• _Work instructions_: Write out exactly the lines below that run from the one containing "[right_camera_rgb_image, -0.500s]" through the one containing "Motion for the", both included, with no other lines.

• _The data_:
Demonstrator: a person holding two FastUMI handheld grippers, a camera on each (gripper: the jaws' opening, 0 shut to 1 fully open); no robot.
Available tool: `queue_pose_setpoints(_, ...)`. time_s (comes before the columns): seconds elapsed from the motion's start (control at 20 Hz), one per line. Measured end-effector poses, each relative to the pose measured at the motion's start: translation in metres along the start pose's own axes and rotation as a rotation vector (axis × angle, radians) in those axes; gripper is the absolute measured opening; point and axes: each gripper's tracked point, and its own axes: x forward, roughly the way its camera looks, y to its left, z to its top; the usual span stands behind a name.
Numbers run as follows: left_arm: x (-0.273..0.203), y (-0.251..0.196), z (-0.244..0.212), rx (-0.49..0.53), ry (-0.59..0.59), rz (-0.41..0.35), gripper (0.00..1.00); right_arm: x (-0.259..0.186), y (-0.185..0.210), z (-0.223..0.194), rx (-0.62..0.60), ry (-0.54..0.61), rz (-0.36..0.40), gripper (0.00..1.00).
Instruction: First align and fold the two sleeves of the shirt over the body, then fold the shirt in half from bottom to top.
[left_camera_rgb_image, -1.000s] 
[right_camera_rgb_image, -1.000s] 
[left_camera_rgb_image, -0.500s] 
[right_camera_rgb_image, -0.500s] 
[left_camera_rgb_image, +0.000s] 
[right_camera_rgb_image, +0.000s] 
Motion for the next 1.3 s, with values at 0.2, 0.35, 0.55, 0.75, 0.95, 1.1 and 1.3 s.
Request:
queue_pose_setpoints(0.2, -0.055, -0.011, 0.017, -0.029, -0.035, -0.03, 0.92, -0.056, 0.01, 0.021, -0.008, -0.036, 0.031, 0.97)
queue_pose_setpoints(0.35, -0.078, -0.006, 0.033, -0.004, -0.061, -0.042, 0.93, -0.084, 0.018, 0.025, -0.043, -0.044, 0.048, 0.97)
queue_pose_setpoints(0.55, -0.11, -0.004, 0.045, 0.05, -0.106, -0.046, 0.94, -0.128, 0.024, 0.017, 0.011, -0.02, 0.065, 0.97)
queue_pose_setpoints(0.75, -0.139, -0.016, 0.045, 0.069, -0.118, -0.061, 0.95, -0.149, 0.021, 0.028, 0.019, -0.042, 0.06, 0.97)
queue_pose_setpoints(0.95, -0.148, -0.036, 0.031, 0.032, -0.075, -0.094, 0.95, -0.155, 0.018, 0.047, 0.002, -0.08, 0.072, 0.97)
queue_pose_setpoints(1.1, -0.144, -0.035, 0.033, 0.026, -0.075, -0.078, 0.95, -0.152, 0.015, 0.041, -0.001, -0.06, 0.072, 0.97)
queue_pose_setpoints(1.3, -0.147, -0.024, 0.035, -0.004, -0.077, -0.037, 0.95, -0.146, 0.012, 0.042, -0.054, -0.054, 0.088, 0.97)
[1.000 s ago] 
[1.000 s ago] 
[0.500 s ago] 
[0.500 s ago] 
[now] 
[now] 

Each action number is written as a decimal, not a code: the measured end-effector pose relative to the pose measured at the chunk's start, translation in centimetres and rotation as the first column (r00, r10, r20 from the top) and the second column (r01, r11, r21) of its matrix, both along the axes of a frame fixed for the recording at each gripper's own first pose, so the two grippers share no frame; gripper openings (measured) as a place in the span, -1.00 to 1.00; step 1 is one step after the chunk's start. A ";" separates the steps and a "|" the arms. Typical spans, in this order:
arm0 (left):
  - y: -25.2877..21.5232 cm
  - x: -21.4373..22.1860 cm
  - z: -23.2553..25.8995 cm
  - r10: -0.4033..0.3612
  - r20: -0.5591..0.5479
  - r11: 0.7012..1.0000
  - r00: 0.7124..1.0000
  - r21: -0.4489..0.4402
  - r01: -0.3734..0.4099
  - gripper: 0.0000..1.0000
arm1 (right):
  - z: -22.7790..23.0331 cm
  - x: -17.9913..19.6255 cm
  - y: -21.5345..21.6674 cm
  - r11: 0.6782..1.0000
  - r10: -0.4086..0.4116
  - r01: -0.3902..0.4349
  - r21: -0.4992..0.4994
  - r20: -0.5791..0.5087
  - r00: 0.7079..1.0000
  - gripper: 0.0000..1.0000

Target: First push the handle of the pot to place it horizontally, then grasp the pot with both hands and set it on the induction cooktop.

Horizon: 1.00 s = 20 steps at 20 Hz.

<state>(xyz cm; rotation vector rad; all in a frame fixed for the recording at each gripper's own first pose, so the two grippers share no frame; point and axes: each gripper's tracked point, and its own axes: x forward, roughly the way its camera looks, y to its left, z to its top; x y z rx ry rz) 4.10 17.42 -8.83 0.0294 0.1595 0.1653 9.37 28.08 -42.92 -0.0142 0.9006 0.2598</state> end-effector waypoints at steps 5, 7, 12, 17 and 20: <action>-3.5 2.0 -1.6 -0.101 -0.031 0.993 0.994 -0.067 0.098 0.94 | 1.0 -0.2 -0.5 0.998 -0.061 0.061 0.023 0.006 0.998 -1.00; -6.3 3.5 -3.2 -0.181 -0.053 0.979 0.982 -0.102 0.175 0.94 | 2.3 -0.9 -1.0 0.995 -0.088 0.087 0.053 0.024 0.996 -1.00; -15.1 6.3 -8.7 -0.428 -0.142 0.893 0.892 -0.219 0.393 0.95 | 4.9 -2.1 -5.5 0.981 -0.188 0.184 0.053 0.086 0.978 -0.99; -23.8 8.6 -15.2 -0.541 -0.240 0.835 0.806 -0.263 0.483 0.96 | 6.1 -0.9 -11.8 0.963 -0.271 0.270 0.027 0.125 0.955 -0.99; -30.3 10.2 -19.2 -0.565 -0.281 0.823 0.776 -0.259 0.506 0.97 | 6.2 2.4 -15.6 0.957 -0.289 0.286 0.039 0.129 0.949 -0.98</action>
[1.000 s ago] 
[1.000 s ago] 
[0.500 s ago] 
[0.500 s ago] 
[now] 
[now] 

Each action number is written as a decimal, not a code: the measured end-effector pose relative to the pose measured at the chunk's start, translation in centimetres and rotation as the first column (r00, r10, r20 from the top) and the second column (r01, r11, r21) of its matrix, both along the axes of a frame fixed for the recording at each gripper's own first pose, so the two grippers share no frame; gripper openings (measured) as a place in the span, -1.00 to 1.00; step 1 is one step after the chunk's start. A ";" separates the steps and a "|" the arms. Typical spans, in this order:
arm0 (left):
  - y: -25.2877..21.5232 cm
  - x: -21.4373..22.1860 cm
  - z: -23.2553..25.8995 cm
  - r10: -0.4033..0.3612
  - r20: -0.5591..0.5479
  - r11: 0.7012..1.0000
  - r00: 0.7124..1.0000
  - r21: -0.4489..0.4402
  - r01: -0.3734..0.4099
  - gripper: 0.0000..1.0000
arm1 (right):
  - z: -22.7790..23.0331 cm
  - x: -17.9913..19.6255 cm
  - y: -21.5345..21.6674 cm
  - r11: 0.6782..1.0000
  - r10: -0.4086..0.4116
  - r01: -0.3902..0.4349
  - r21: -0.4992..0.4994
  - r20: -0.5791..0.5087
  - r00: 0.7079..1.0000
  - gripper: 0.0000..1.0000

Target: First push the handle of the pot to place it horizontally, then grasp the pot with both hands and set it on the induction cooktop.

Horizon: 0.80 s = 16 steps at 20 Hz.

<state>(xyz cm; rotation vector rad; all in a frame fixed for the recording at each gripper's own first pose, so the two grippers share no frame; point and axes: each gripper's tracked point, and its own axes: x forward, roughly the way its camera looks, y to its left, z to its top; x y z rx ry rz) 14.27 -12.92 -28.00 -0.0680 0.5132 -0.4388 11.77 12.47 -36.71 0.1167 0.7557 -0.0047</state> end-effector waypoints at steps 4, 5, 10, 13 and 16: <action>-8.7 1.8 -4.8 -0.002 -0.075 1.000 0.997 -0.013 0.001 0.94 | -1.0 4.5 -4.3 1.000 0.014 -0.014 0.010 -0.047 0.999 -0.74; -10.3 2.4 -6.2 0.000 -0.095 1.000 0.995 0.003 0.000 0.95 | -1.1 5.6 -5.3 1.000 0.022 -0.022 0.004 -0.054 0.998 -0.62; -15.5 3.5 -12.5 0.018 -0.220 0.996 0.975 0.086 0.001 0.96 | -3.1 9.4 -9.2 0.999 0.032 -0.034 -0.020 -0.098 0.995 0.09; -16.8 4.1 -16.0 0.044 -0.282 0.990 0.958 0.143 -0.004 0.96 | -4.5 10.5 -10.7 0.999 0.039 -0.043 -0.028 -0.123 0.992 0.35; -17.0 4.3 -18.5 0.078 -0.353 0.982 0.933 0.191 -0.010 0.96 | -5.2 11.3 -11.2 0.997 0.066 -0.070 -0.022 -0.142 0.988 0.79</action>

• _Answer to this problem_:
[right_camera_rgb_image, -0.500s] 
[left_camera_rgb_image, +0.000s] 
[right_camera_rgb_image, +0.000s] 
Motion for the next 1.3 s, with values at 0.2, 0.35, 0.55, 0.75, 0.95, 1.1 and 1.3 s.

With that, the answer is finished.